Author Caroline Magennis explains why she is among the growing number of childfree women

Detail from cover of Childfree across the Disciplines: Academic and Activist Perspectives on Not Choosing Children, edited by by Davinia Thornley and published by ‎ Rutgers University Press

Each generation has more childfree women than the one before. It also seems there are more and more books, social media accounts, podcasts and organisations targeted at this growing audience. Recent publications include Ruby Warrington’s Women Without Kids (2023), Peggy O’Donnell Heffington’s Without Children (2023) and a great edited collection: Childfree Across the Disciplines: Academic and Activist Perspectives on Not Choosing Children (2022). As well as my own book, Harpy: A Manifesto for Childfree Women (Icon Books), this spring will see Others Like Me: The Lives of Childless Women by Irish-based Brazilian writer Nicole Louie, published by Dialogue Books.

The organisation We Are Childfree does great working bringing people together online and in person, and Rachel Cargle’s Rich Auntie Supreme initiative celebrates different paths in life. This only scratches the surface of all the childfree creators and advocates making our case via every tool they have. In an age where reproductive rights are under threat across the world, it’s never been more important to hear these voices.

So, why has there been such a rise in interest in this topic? I confess that I was not a firebrand advocate for women without children for most of my life and I didn’t really think all that deeply about not having children. I wouldn’t even call it a decision, which suggests you make a little list of pros and cons, possibly in coloured pens. We don’t decide to fall in love, start writing a book or make a new friend when we click with someone. It just happens, decision by decision until what we have in front of us is our lives.

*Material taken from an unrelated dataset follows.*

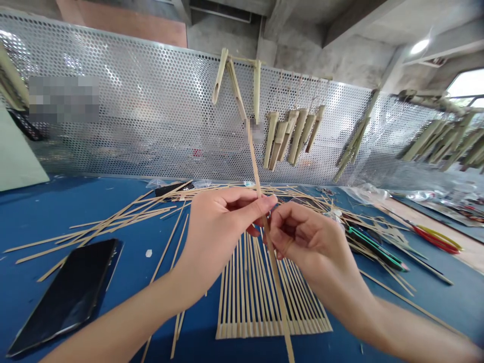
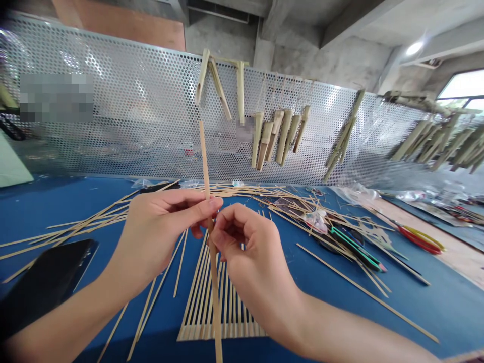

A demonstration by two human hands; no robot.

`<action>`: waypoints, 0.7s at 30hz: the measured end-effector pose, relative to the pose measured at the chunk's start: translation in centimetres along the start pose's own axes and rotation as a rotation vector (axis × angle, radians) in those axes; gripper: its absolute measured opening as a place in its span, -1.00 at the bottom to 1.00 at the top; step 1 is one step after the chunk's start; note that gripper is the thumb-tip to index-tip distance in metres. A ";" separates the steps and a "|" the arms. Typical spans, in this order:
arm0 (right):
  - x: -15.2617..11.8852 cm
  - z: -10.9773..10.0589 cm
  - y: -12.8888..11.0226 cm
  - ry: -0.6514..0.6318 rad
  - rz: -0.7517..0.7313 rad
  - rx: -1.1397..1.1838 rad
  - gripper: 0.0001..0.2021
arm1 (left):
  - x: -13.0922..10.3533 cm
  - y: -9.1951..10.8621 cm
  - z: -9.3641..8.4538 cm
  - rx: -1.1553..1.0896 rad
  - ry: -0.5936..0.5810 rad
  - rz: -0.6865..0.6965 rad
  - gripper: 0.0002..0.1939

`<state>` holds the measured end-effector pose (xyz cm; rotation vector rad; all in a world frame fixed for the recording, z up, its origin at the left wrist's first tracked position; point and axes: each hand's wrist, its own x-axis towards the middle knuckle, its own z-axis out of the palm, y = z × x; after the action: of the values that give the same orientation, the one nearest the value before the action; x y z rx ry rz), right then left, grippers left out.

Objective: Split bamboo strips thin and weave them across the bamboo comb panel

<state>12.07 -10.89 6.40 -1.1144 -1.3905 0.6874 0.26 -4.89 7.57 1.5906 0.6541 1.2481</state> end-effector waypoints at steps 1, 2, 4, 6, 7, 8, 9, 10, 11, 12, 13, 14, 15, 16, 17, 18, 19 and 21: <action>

Often, women without children are asked to account for themselves. I was once asked if I had disappointed my mother, a woman entirely incapable of being anything other than supportive to her family. In your 30s, you are told that you’ll change your mind. You are not told that it’s okay if you change your mind or that you’ll be accepted no matter what. You will change your mind. You must change. You’re not okay. But that felt wrong to me, I felt basically grand.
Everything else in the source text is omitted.